Os recentes eventos apontam para um sinistro desejo sunita de vingança. Para entender suas origens e implicações, é necessário olhar para o passado.
Como é de conhecimento geral, o Islã afirma ser a derradeira religião, consequentemente, sunitas e xiitas, ao longo da história vilipendiaram o alauismo, uma religião nova e distinta que emergiu do islamismo xiita no século IX. Para eles os alauitas eram apóstatas. Ibrahim al-Maghribi, xeique sunita do século XIX, decretou que os muçulmanos poderiam tomar livremente propriedades e vidas dos alauitas, e um viajante britânico registrou ter sido informado: "esses Ansayrii, é melhor matar um do que rezar um dia inteiro".
Frequentemente perseguidos e às vezes massacrados nos dois últimos séculos, os alauitas se isolaram geograficamente do mundo exterior, permanecendo nas regiões montanhosas. Um importante xeique alauita classificou seu povo de estar "entre os mais pobres do Oriente". O missionário anglicano Samuel Lyde achou a situação da sociedade deles "um perfeito inferno na terra".
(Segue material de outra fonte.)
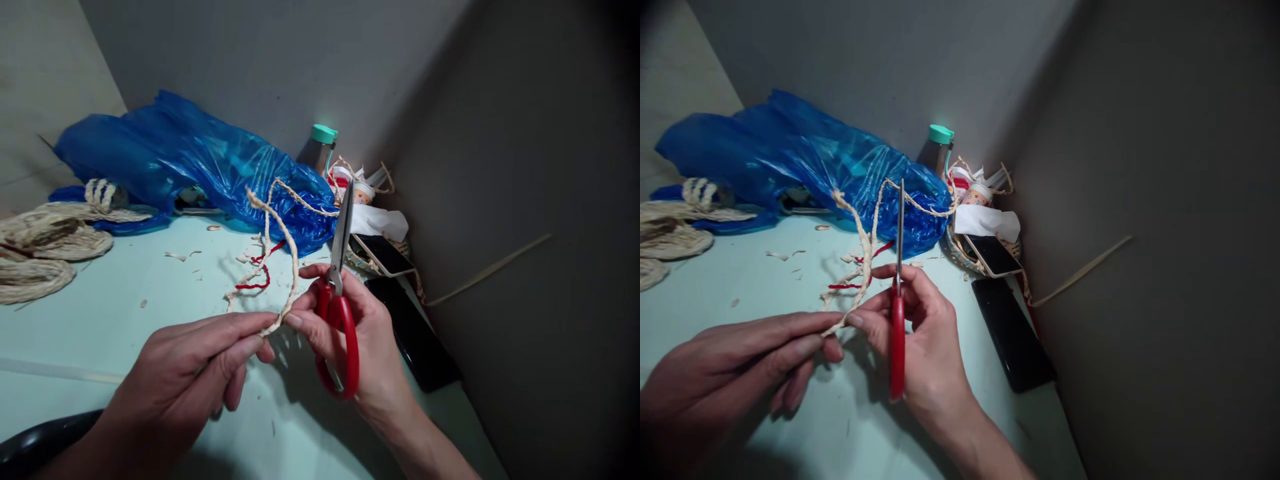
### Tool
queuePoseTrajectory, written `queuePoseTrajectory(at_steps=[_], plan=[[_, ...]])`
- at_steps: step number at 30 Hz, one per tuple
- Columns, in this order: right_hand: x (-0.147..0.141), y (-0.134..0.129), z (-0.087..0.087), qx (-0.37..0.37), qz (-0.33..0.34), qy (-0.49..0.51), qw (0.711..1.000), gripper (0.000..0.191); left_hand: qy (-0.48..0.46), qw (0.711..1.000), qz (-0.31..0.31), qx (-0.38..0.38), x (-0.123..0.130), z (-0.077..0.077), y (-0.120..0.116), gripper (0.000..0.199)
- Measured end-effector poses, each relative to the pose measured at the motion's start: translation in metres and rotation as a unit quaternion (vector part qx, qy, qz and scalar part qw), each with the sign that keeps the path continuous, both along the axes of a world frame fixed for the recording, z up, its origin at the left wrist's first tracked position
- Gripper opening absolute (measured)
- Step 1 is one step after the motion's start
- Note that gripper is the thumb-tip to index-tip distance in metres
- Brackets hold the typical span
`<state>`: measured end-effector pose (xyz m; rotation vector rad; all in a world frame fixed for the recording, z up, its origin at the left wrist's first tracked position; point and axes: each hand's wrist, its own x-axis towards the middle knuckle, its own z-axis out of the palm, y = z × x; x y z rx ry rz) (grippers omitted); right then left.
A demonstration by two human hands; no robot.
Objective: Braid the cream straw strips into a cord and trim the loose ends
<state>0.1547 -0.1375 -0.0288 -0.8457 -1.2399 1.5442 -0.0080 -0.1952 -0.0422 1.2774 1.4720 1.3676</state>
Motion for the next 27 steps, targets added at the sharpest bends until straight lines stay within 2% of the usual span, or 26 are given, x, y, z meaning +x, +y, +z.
queuePoseTrajectory(at_steps=[8, 13, 16, 21, 24, 27], plan=[[-0.002, -0.003, -0.001, 0.035, -0.027, -0.035, 0.998, 0.047, -0.057, 0.996, -0.040, -0.057, -0.002, 0.000, -0.001, 0.020], [0.003, 0.000, -0.009, 0.154, -0.096, -0.130, 0.975, 0.032, -0.105, 0.987, -0.039, -0.113, -0.006, 0.004, 0.002, 0.025], [0.011, 0.003, -0.015, 0.252, -0.107, -0.214, 0.938, 0.026, -0.167, 0.973, -0.068, -0.147, -0.012, 0.005, 0.007, 0.027], [0.019, 0.006, -0.017, 0.423, -0.103, -0.353, 0.828, 0.039, -0.228, 0.960, -0.055, -0.151, -0.022, 0.009, 0.014, 0.021], [0.017, 0.006, -0.018, 0.473, -0.105, -0.396, 0.780, 0.045, -0.256, 0.956, -0.054, -0.131, -0.024, 0.013, 0.013, 0.018], [0.015, 0.007, -0.021, 0.494, -0.108, -0.431, 0.748, 0.046, -0.260, 0.956, -0.060, -0.121, -0.025, 0.016, 0.012, 0.016]])
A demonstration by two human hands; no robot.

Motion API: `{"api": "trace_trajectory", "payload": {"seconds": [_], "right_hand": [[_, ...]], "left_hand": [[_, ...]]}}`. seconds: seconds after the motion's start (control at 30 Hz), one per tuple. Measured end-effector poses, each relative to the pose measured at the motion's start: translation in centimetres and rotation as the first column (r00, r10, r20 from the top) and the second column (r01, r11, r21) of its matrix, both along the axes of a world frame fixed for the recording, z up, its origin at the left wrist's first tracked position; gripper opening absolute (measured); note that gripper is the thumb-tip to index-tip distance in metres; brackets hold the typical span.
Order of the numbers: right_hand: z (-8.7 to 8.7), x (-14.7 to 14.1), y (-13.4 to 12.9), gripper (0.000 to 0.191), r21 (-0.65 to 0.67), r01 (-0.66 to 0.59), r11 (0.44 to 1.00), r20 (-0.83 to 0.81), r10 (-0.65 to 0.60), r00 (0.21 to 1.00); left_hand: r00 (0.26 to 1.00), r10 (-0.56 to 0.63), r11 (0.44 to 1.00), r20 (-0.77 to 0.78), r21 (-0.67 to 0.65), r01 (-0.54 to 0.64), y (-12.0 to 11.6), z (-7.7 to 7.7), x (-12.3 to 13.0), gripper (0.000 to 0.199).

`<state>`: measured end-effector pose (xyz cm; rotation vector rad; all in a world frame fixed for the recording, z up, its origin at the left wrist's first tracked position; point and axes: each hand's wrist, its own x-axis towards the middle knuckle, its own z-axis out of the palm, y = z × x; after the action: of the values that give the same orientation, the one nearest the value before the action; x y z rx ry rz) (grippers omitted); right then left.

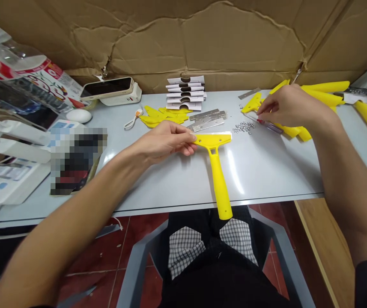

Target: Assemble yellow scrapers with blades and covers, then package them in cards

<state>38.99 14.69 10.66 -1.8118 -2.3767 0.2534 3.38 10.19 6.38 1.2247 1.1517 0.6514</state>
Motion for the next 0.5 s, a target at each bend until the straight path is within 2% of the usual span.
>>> {"api": "trace_trajectory", "payload": {"seconds": [0.1, 0.3, 0.5], "right_hand": [[-1.1, -0.6, 0.2, 0.015, -0.024, -0.03, 0.999, -0.014, 0.029, 0.999], [-3.9, -1.3, 1.1, 0.024, 0.102, -0.12, 0.988, -0.029, 0.124, 0.992], [-4.6, -1.2, 1.5, 0.024, 0.082, -0.097, 0.992, -0.063, 0.102, 0.993]], "left_hand": [[1.0, -0.023, 1.0, -0.018, -0.009, 0.023, -0.1, 0.0, -0.1, 0.014], [0.998, -0.046, 0.999, -0.032, -0.014, 0.046, -0.1, -0.1, -0.1, 0.015], [0.998, -0.051, 0.999, -0.039, -0.011, 0.051, -0.3, 0.1, 0.1, 0.014]]}}
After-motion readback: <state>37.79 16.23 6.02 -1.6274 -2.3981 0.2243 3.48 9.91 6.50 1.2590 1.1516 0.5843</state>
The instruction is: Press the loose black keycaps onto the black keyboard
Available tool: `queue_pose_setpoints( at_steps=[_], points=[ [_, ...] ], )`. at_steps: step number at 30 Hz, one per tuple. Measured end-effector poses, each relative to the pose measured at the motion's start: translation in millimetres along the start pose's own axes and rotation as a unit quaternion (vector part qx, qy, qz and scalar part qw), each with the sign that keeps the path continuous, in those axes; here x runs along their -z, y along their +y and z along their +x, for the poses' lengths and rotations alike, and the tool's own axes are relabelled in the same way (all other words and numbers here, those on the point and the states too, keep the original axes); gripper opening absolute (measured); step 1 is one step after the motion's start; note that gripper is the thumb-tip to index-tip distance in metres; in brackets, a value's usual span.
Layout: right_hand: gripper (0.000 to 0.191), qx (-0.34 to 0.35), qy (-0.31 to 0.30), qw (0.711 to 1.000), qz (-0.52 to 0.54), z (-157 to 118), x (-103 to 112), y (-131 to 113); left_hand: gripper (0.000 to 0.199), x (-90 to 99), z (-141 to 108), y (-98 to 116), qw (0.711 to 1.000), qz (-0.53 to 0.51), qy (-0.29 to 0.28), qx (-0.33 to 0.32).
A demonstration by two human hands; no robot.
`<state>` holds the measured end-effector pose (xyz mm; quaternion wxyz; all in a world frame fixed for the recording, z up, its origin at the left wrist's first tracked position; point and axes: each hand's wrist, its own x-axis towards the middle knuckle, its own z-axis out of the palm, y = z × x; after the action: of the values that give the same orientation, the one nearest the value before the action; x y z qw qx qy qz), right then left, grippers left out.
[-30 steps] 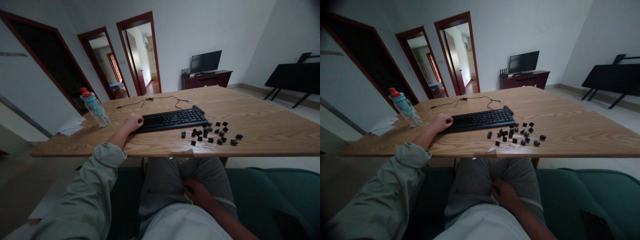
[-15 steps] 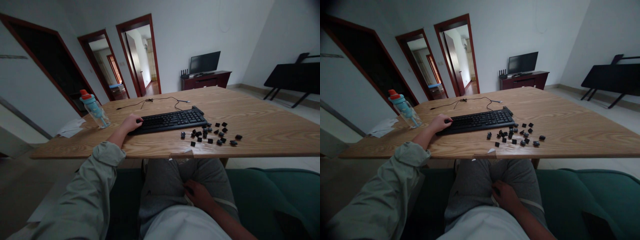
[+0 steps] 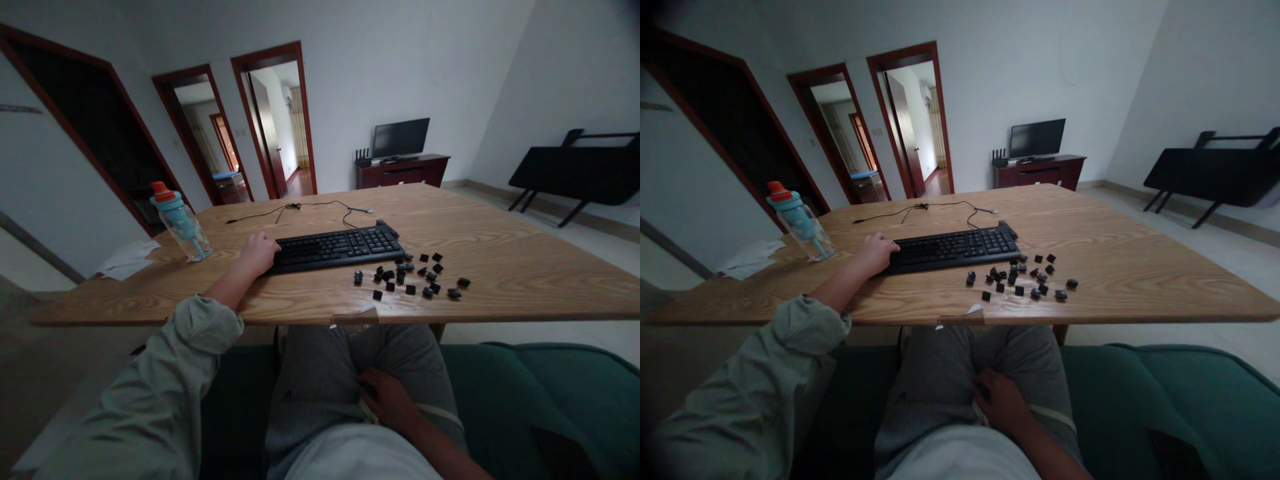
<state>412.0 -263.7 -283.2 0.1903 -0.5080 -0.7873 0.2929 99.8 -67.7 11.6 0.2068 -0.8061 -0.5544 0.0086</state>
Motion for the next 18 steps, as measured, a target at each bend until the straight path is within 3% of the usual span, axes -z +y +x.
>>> queue_pose_setpoints(
  at_steps=[5, 10, 18],
  points=[
    [0.026, -0.003, -0.003, 1.000, -0.004, 1.3, -8.4, 4.5, 0.042, -7.6, -4.3, 5.4, 0.999, -0.002, 0.031, 0.022],
    [0.025, 0.001, -0.036, 0.999, -0.020, 0.7, -15.7, 10.7, 0.048, -20.9, -7.0, 1.8, 0.994, -0.067, 0.041, 0.075],
    [0.022, 0.014, -0.059, 0.998, -0.020, -4.2, -8.2, 21.2, 0.052, -36.6, -5.7, -3.0, 0.969, -0.172, 0.053, 0.171]
  ],
)
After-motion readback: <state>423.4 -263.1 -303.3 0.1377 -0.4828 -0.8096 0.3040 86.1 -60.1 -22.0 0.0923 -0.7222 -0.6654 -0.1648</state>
Após a independência da Síria do domínio francês ocorrida em 1946, inicialmente os alauitas resistiram ao controle do governo central, mas se reconciliaram com a cidadania síria em 1954 e, aproveitando sua super representação no exército, começaram a sua ascensão política.
Os alauitas tiveram um papel importante no golpe Baath de 1963 e assumiram muitas posições-chave ao mesmo tempo em que expurgavam os rivais sunitas. Em 1966 esses acontecimentos culminaram com a tomada do poder por um grupo de oficiais militares baathistas, principalmente alauítas. No drama final, dois generais alauítas, Salah Jadid e Hafez al-Assad, lutaram pela supremacia, uma rivalidade que terminou em 1970 com o triunfo de Assad.
A afiliação confessional continuou sendo de vital importância durante os 58 anos de governo alauíta, principalmente sob a liderança de Hafez al-Assad (de 1970 a 2000), seguido pelo seu filho Bashar (de 2000 a 2024). Hafez montou um violento estado policial impondo o controle alauita, colocando seus correligionários em todos os níveis governamentais.
Até a eclosão da guerra civil em 2011, os sunitas representavam cerca de 70% da população da Síria, fora o tamanho do contingente, eles, de longa data, governaram a região, o que se traduziu na simples suposição de que eles deveriam desfrutar os privilégios do poder. Após 1970, no entanto, eles serviam principalmente para inglês ver, segundo as energéticas palavras de um veterano do exército: "um capitão alauita tem mais voz do que um general sunita".
Não dá para exagerar o impacto psicológico dessa reviravolta sobre os sunitas. Para eles, uma decisão alauita em Damasco se compara a um "intocável" marajá ou a um judeu virando czar, um desdobramento chocante e sem precedentes. Michael Van Dusen, do Wilson Center, chama essa mudança de "o fato político mais significativo da história e da política síria do Século XX".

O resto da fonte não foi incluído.